## [Activity]
Using the entries that follow, transcribe only the lines from the line with "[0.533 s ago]" to the line with "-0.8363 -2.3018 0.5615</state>", both included, exactly as they stand and without pictures.

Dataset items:
┌──
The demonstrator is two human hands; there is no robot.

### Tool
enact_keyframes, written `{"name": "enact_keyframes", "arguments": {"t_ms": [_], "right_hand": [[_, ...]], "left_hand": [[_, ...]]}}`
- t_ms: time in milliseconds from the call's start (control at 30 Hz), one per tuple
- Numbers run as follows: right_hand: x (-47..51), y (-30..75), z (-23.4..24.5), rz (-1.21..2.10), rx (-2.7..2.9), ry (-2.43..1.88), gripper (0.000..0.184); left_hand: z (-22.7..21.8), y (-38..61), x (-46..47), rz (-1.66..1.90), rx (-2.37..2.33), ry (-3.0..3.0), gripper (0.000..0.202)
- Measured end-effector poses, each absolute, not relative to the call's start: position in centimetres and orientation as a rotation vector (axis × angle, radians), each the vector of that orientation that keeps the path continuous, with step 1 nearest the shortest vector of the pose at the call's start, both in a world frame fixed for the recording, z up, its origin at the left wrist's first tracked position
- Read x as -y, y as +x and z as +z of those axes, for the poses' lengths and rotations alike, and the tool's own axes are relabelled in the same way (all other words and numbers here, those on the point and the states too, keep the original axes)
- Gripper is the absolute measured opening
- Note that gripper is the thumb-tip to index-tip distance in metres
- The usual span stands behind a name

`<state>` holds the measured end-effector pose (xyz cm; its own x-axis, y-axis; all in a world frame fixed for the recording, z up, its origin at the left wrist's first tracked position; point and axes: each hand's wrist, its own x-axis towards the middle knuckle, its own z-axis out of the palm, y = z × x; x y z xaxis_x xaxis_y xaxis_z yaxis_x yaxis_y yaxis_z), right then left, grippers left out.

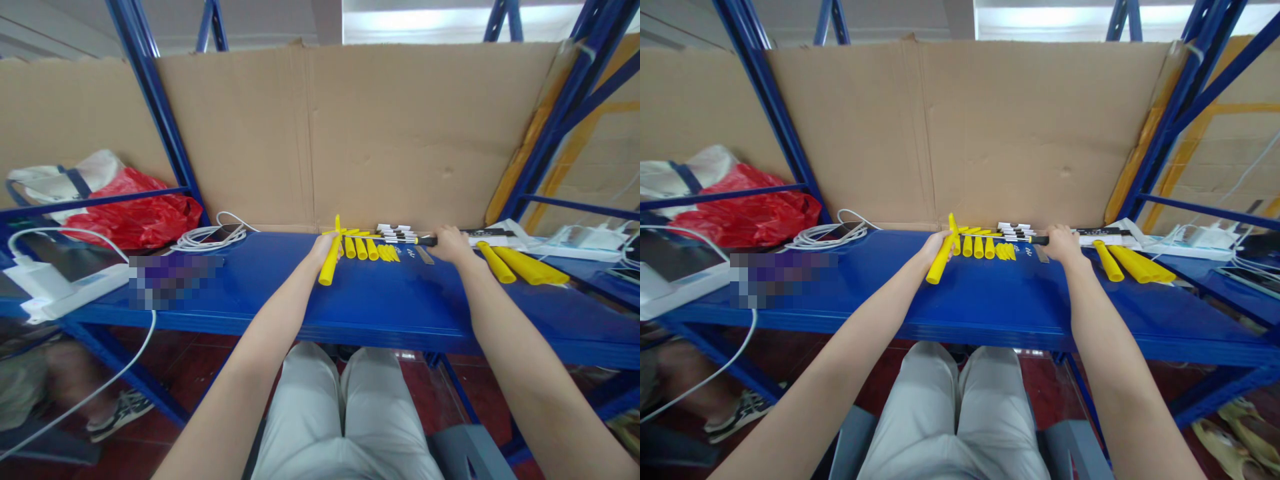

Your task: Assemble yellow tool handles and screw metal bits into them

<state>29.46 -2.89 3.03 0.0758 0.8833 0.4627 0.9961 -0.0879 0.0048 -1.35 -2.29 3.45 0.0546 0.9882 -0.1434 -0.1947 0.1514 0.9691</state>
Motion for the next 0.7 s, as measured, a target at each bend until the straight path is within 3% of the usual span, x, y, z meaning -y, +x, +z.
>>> {"name": "enact_keyframes", "arguments": {"t_ms": [700], "right_hand": [[3.17,29.22,3.48,-0.432,1.809,-2.151,0.038]], "left_hand": [[3.51,-1.29,2.42,1.133,-1.126,1.01,0.024]]}}
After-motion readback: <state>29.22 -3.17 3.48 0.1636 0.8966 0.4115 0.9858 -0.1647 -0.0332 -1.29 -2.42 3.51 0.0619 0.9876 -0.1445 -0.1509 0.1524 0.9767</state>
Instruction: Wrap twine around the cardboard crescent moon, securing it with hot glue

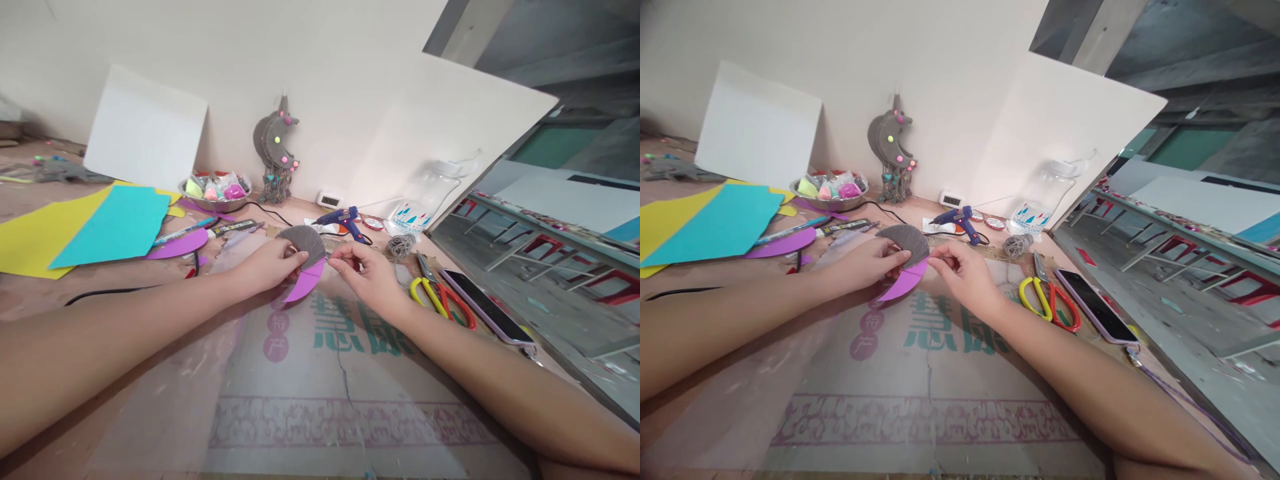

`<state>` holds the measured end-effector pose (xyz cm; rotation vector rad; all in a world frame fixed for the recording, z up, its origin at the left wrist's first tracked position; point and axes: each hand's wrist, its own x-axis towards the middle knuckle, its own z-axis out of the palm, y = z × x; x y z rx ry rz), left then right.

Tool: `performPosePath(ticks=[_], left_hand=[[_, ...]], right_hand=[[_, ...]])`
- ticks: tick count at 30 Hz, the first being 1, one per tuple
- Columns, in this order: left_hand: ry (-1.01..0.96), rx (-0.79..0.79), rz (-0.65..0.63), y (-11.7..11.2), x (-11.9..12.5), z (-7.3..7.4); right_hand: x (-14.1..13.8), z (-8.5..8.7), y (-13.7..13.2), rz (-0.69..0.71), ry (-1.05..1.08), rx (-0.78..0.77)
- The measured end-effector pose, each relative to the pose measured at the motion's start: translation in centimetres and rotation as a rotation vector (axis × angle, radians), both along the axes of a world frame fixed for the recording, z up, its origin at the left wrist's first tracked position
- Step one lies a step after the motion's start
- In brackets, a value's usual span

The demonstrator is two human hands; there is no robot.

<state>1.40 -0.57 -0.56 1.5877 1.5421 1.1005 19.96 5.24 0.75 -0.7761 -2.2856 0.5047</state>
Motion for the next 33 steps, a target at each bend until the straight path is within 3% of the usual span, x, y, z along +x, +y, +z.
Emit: performPosePath(ticks=[13,17,21,33], left_hand=[[-0.046,-0.002,-0.06,-0.3,0.0,0.3],[-0.108,-0.029,-0.019,-0.5,0.0,0.6],[-0.183,-0.031,-0.059,-0.5,0.0,0.6],[-0.124,-0.013,-0.132,-0.4,0.1,0.5]], right_hand=[[0.2,-0.6,1.7,-0.014,-0.057,-0.133],[0.2,-1.1,1.8,0.002,-0.086,-0.121],[0.2,-1.3,1.8,0.017,-0.09,-0.093],[0.1,-1.5,1.8,-0.015,-0.032,-0.061]])
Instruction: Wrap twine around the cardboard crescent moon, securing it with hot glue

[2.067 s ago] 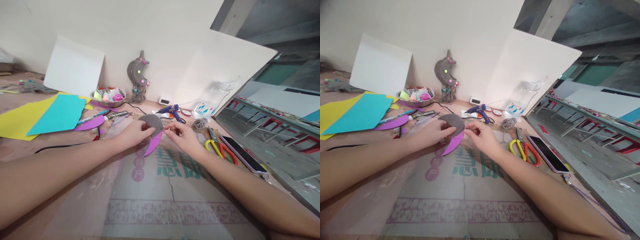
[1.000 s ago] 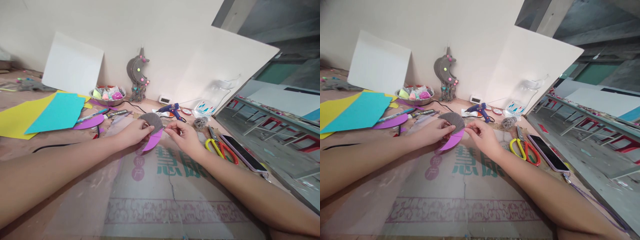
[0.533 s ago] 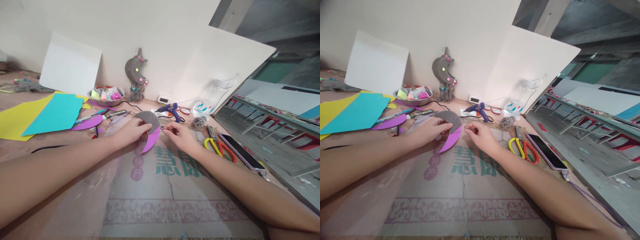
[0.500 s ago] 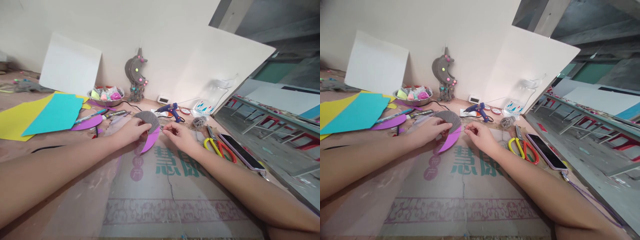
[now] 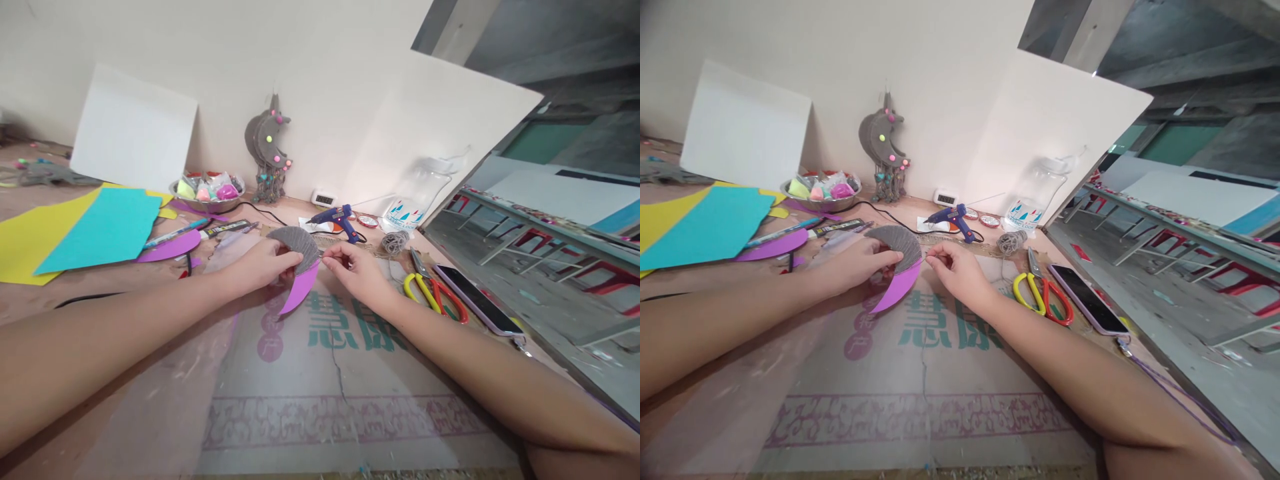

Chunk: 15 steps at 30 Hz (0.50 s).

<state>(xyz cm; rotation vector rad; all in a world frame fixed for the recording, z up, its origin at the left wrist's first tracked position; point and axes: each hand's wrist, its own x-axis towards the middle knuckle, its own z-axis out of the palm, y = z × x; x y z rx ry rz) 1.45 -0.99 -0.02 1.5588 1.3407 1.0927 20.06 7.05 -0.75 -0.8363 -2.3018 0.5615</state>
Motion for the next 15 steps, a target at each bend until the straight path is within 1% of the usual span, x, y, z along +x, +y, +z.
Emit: performPosePath(ticks=[7,15], left_hand=[[0.107,-0.023,-0.001,-0.18,0.07,0.18],[0.094,-0.033,-0.027,-0.31,0.06,0.07]], right_hand=[[0.02,0.13,-0.2,-0.005,0.012,0.007],[0.06,0.22,-0.33,-0.007,0.043,0.018]])
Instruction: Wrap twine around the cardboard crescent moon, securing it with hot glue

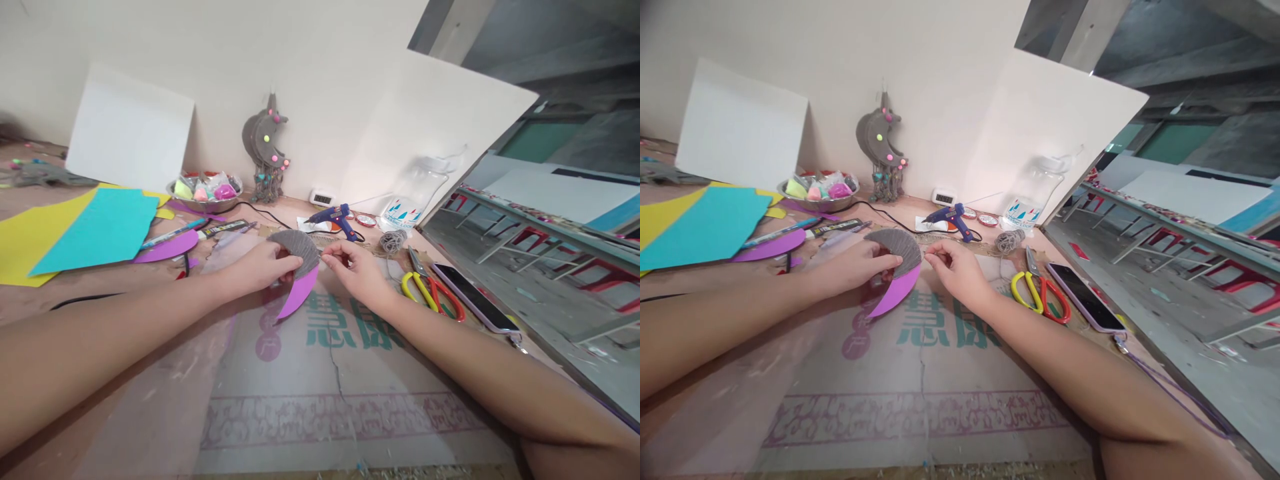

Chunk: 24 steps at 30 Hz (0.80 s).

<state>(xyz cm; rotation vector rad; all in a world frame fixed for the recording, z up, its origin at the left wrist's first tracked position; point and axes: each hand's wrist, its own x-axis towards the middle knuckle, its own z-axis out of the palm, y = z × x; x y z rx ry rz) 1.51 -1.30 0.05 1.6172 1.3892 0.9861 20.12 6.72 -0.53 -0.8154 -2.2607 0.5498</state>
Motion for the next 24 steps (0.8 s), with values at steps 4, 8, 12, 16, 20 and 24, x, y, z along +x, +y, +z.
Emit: performPosePath(ticks=[4,8,12,16,20,24], left_hand=[[-0.004,-0.028,0.022,-0.14,0.11,0.15],[-0.04,-0.038,-0.002,-0.2,0.29,0.34],[-0.037,-0.066,0.001,-0.34,0.33,0.64],[-0.043,-0.057,-0.035,-0.49,0.22,0.65],[-0.14,-0.093,-0.038,-0.57,0.25,0.28],[-0.162,-0.124,-0.029,-0.59,0.47,0.31]], right_hand=[[-0.03,0.13,-0.17,-0.003,0.005,0.0],[-0.06,0.16,-0.24,-0.004,0.013,0.0],[-0.01,0.08,-0.14,0.008,0.025,-0.01],[0.16,0.1,-0.3,0.001,0.078,-0.003],[0.19,0.31,-0.82,-0.012,0.126,0.025],[0.01,0.15,-0.42,-0.001,0.077,0.009]])
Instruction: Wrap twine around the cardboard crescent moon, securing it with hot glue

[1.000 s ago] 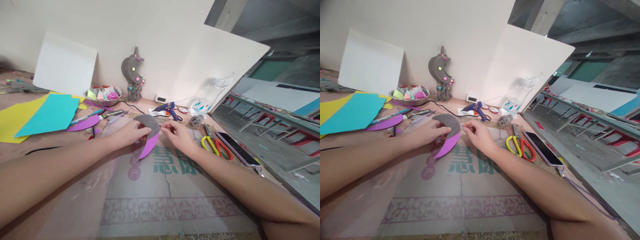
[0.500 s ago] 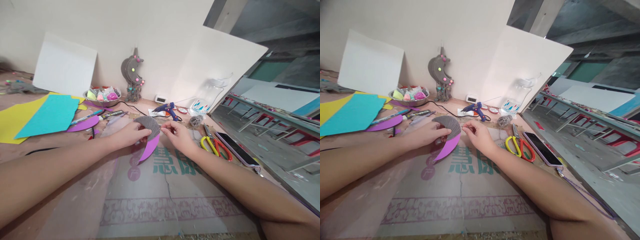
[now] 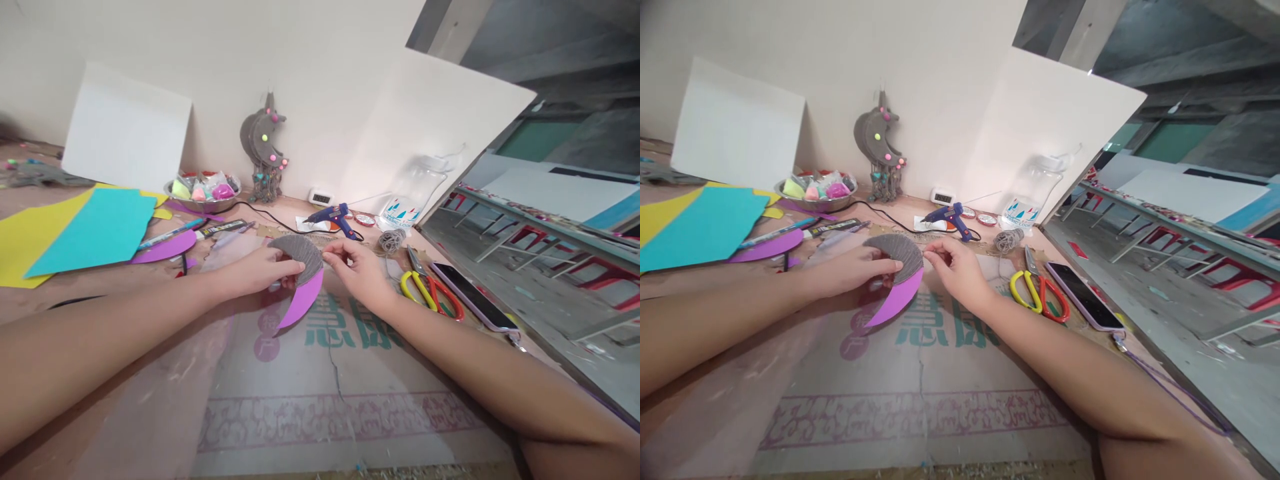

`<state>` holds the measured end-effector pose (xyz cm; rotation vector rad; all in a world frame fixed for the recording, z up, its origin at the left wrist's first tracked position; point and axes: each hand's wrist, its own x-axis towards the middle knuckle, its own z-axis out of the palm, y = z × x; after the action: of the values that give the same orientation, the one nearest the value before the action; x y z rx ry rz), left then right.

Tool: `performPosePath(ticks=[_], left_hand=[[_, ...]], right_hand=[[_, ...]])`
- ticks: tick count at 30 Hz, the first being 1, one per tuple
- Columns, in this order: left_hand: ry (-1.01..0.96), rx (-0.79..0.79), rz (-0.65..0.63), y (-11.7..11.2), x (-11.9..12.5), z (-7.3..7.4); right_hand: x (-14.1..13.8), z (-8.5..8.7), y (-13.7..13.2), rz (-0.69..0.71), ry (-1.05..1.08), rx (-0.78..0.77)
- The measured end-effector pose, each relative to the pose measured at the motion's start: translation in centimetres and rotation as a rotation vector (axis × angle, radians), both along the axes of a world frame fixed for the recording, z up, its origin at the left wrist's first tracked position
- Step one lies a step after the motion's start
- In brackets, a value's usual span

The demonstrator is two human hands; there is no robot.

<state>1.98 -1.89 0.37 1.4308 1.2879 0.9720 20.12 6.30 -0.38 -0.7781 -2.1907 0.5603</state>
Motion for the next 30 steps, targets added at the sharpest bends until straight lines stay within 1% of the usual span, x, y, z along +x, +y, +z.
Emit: performPosePath(ticks=[4,6,8,11,14,16,18,20,22,27,30], left_hand=[[0.048,0.044,0.043,0.0,0.1,0.5],[0.062,0.06,0.074,0.1,0.0,0.6],[0.063,0.075,0.105,0.2,-0.1,0.6],[0.061,0.087,0.12,0.4,-0.3,0.2],[0.054,0.085,0.095,0.5,-0.3,-0.1],[0.049,0.088,0.094,0.6,-0.3,-0.2],[0.059,0.092,0.102,0.6,-0.3,-0.2],[0.075,0.091,0.106,0.7,-0.3,-0.2],[0.076,0.09,0.102,0.6,-0.3,-0.1],[0.028,0.068,0.082,0.5,-0.2,0.2],[0.003,0.047,0.061,0.3,-0.2,0.3]], right_hand=[[0.1,-0.6,1.5,-0.024,-0.018,-0.043],[0.3,-0.7,1.9,-0.045,0.025,-0.069],[0.5,-0.6,1.8,-0.031,0.079,-0.125],[0.4,0.0,0.8,0.043,0.124,-0.228],[0.1,0.3,-0.1,0.158,0.148,-0.324],[-0.1,0.2,-0.3,0.231,0.174,-0.39],[-0.3,0.0,-0.1,0.266,0.186,-0.442],[-0.3,-0.2,0.3,0.255,0.177,-0.457],[-0.2,-0.3,0.7,0.219,0.164,-0.439],[-0.1,-0.1,1.1,0.055,0.086,-0.35],[-0.1,0.1,0.9,0.015,0.065,-0.295]])
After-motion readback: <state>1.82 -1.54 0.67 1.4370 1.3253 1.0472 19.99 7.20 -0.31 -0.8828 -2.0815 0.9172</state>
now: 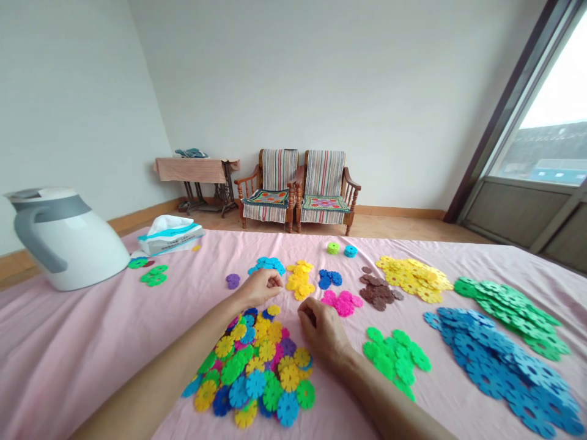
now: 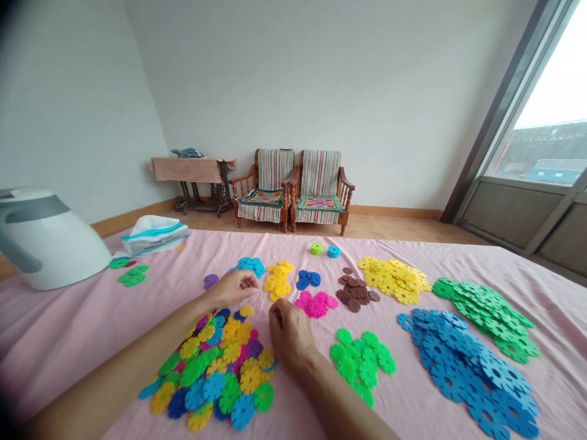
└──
## [Written response]
[0.533 s ago] 
[0.500 s ago] 
[now] 

Chunk: 15 steps at 30 Hz (0.50 s).

<state>(xyz cm; rotation vector rad; all in a world frame fixed for the recording, z up, its origin at the left wrist's first tracked position; point and axes: each hand's wrist, its own x-axis towards the middle knuckle, its own z-axis out of the palm, y = z × x; x y z rx ry rz) 1.45 -0.99 -0.02 1.5588 1.3407 1.0927 20.06 7.05 -0.75 -0.8363 -2.3018 0.5615</state>

This exercise has no more to it.